Pietrzyk, who was an assistant to former UAW GM Department Vice President Joe Ashton, is charged with conspiracy to commit wire fraud and money laundering. He is the 11th person charged in the widening investigation of corruption in the UAW.
"Pietrzyk conspired with Michael Grimes and Union Official 1 to devise a scheme to defraud the [UAW-GM Center for Human Resources] and UAW members of their right to honest, faithful, and impartial services," federal prosecutors said in a court filing.
The Detroit News has identified Ashton as Union Official 1.
Pietrzyk's defense attorney, Robert Singer, said in an emailed statement to Automotive News that he will not comment until after Pietrzyk enters his pleas.
"According to the government's allegations in the information, Jeff's involvement in this scheme is much more limited in time and scope than his named and unnamed co-defendants," Singer said in the statement.
Pietrzyk will appear in front of U.S. District Judge Bernard Friedman in U.S. District Court in Detroit.
Prosecutors contend Pietrzyk conspired with other union officials to take bribes and kickbacks related to vendor contracts for watches, backpacks, jackets and other items. The charges were the first against a UAW official since the union began its strike against General Motors on Sept. 16.
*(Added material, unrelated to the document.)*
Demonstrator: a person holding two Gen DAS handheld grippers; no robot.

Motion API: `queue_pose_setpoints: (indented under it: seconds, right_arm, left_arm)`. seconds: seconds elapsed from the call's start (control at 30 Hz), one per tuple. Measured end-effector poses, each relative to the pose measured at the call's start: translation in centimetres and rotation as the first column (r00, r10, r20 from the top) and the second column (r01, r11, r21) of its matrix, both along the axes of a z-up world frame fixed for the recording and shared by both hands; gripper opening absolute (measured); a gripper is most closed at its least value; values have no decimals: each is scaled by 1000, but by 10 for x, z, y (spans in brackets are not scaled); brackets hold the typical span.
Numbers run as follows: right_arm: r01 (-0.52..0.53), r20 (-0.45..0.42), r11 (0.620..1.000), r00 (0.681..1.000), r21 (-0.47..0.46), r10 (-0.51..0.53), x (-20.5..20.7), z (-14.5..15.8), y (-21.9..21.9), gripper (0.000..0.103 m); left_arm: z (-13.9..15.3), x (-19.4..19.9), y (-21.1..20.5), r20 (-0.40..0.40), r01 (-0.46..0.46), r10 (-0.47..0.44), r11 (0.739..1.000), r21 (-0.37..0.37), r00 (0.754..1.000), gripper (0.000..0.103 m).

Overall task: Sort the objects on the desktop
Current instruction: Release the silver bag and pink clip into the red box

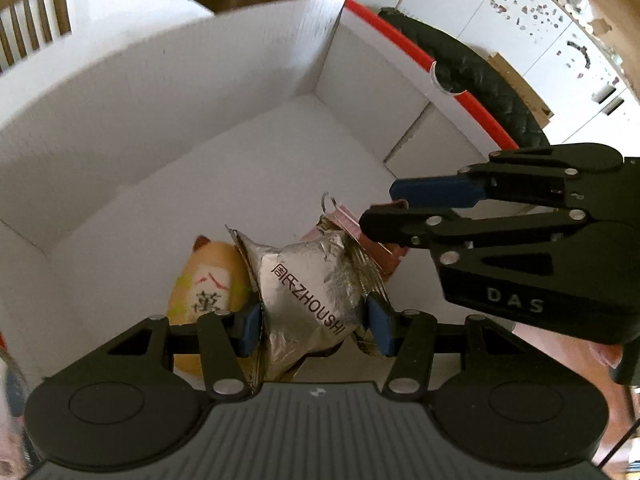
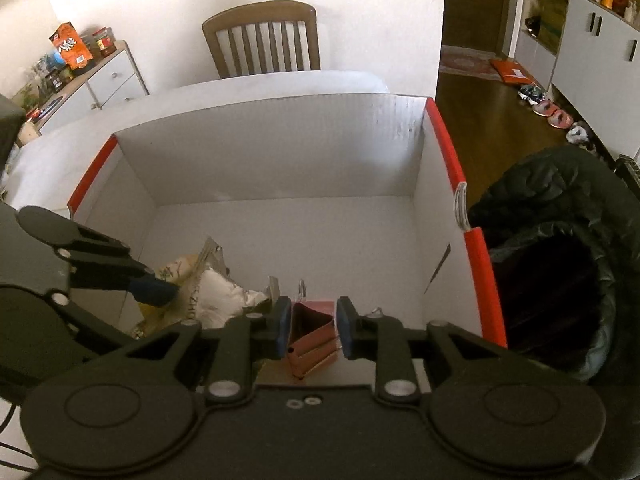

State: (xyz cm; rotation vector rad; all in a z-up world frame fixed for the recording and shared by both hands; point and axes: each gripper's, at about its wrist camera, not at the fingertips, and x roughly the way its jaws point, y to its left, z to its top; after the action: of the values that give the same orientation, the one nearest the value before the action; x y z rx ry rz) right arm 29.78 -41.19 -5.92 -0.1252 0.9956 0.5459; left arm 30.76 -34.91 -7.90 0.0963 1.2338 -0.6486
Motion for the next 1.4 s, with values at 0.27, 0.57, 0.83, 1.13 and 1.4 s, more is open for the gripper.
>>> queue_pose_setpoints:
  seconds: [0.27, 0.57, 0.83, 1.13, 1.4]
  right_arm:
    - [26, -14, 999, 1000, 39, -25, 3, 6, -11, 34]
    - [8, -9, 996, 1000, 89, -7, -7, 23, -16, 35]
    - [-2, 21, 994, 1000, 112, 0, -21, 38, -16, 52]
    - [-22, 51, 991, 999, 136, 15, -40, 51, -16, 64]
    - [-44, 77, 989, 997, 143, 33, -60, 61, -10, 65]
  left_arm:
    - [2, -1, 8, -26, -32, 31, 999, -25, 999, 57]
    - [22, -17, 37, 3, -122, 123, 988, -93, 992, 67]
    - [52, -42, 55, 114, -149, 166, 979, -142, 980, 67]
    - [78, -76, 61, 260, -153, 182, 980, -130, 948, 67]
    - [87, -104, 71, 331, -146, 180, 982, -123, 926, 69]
UAW spokesman Brian Rothenberg, in a statement emailed to Automotive News when the charges were filed on Sept. 20, called the charges against Pietrzyk "serious" and said the union has changed its purchasing procedures.
"The charges against Jeff Pietrzyk are serious, and the conduct outlined in his charges is not just illegal, it is an affront to every member of the UAW," he said. "The UAW has already made changes to its purchasing procedures that require three bids and pushed the Joint Program Centers to significantly tighten their accounting controls to prevent this type of criminal activity from happening again. This conduct — which was suspiciously announced in the middle of our current bargaining — must not and will not distract us from negotiating the strongest possible contract for our members."
Michael Martinez contributed to this report.